WORK INSTRUCTIONS:
Transcribe the stretch of entries below from the line with "Controlling a pair" through the line with "Picture in question: image 1", exactly and with both ends included; leave out all other lines.

.....

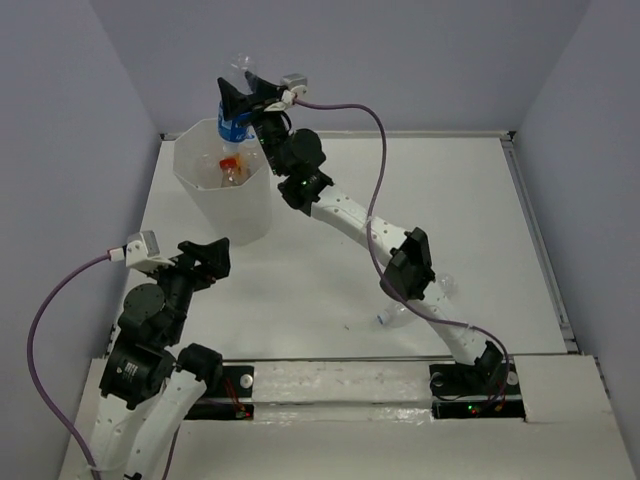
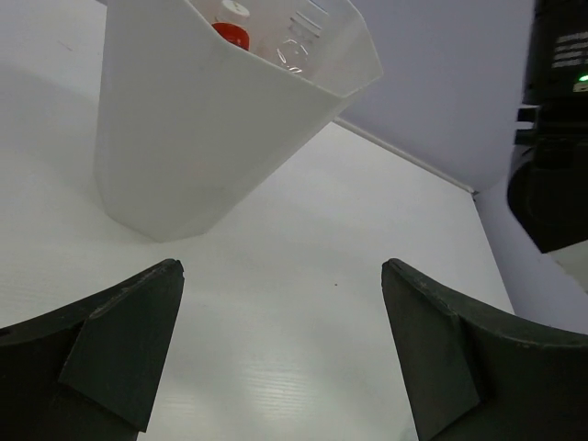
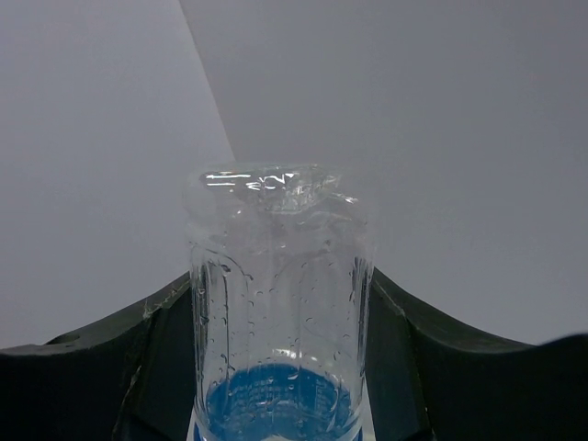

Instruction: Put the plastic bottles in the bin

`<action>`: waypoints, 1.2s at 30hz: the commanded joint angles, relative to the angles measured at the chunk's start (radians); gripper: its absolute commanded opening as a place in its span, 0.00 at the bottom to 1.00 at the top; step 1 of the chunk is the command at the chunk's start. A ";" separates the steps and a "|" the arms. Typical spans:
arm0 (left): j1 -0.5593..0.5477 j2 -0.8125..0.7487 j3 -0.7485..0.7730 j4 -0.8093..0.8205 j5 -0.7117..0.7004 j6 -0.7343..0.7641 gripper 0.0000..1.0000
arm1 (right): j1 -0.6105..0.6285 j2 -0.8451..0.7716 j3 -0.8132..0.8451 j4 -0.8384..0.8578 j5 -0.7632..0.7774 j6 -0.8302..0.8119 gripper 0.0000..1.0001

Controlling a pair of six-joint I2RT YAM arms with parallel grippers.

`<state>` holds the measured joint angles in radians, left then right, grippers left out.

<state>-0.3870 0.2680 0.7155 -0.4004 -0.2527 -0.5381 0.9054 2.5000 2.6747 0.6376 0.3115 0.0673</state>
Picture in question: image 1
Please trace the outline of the blue label bottle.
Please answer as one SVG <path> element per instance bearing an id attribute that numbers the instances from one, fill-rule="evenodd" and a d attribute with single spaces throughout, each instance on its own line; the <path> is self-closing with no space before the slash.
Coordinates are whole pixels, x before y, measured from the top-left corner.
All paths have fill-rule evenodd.
<path id="1" fill-rule="evenodd" d="M 224 63 L 224 70 L 221 78 L 233 86 L 243 95 L 251 95 L 255 89 L 255 82 L 248 80 L 246 73 L 257 73 L 257 65 L 254 59 L 246 53 L 237 53 L 229 56 Z M 224 151 L 227 153 L 237 153 L 239 145 L 246 139 L 248 126 L 241 125 L 240 116 L 227 119 L 225 116 L 225 105 L 227 100 L 223 93 L 220 93 L 220 101 L 217 117 L 217 129 L 220 138 L 223 140 Z"/>

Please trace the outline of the clear bottle red cap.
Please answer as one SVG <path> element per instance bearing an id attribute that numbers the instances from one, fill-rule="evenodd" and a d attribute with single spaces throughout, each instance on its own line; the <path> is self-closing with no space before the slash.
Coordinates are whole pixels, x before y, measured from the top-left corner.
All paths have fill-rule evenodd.
<path id="1" fill-rule="evenodd" d="M 241 186 L 250 177 L 250 168 L 239 154 L 220 160 L 219 167 L 222 172 L 223 188 Z"/>

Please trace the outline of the clear bottle white cap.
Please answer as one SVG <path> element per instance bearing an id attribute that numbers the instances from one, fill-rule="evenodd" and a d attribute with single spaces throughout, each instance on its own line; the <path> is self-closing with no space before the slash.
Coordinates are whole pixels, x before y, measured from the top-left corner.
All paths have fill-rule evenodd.
<path id="1" fill-rule="evenodd" d="M 216 153 L 204 153 L 195 162 L 200 175 L 215 174 L 219 170 L 219 157 Z"/>

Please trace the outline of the crushed clear plastic bottle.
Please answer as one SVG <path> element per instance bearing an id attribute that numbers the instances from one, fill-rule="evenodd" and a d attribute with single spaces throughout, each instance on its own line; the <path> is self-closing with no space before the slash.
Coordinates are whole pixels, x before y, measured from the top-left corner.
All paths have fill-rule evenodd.
<path id="1" fill-rule="evenodd" d="M 459 293 L 458 282 L 449 273 L 438 273 L 436 275 L 436 283 L 442 291 L 442 295 L 448 299 L 454 298 Z"/>

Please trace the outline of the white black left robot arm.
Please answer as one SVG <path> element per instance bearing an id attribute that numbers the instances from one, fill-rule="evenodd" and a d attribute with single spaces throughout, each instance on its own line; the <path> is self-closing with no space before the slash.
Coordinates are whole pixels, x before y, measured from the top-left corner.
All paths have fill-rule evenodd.
<path id="1" fill-rule="evenodd" d="M 83 479 L 149 478 L 190 408 L 220 386 L 221 354 L 198 344 L 179 355 L 170 349 L 181 339 L 194 294 L 229 276 L 230 241 L 182 241 L 178 249 L 166 258 L 154 233 L 141 231 L 108 252 L 149 280 L 123 300 Z"/>

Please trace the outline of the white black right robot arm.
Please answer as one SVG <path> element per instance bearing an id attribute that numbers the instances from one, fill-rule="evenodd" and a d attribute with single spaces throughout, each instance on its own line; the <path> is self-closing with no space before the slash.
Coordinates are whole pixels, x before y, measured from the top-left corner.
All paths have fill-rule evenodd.
<path id="1" fill-rule="evenodd" d="M 321 170 L 326 155 L 319 135 L 292 127 L 287 109 L 309 105 L 301 98 L 307 89 L 305 77 L 293 76 L 280 84 L 250 71 L 243 77 L 243 89 L 218 78 L 222 116 L 254 130 L 272 173 L 281 179 L 278 190 L 287 205 L 365 248 L 384 293 L 427 323 L 448 347 L 455 380 L 484 393 L 489 402 L 503 397 L 508 351 L 494 334 L 459 318 L 437 282 L 427 233 L 375 216 L 374 200 L 362 206 L 349 198 Z"/>

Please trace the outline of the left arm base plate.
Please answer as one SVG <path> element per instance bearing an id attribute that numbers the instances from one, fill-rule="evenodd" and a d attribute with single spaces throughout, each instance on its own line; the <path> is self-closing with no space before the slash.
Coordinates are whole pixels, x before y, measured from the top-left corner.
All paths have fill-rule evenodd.
<path id="1" fill-rule="evenodd" d="M 188 421 L 250 421 L 254 418 L 255 369 L 248 364 L 229 364 L 217 385 L 209 388 L 190 408 Z"/>

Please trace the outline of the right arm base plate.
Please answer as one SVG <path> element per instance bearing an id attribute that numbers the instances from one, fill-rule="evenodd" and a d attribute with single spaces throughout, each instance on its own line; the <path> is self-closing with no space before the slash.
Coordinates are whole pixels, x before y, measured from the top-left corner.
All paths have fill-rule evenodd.
<path id="1" fill-rule="evenodd" d="M 440 363 L 429 366 L 431 414 L 436 420 L 522 419 L 526 417 L 516 367 L 500 366 L 488 384 L 467 366 Z"/>

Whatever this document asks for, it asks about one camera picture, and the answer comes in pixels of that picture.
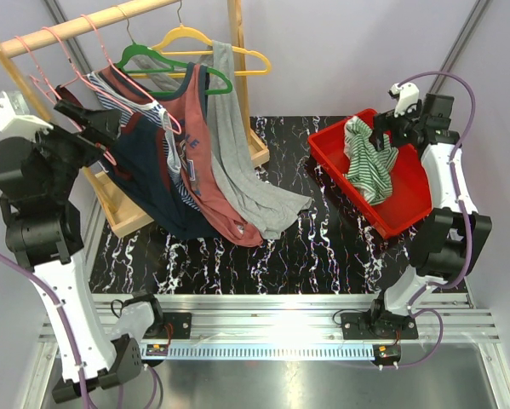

.....

SOLUTION TO THIS TASK:
Controlling a pair of six-joint I2RT YAM arms with parallel grippers.

`<state>` holds the measured joint angles in radians, left then right, grippers left out.

<state>-0.3870 0.2680 0.7155 -0.4004 -0.2527 -0.5381 0.9054 2.5000 2.6747 0.6376 0.3115 0.0673</state>
Picture in question: image 1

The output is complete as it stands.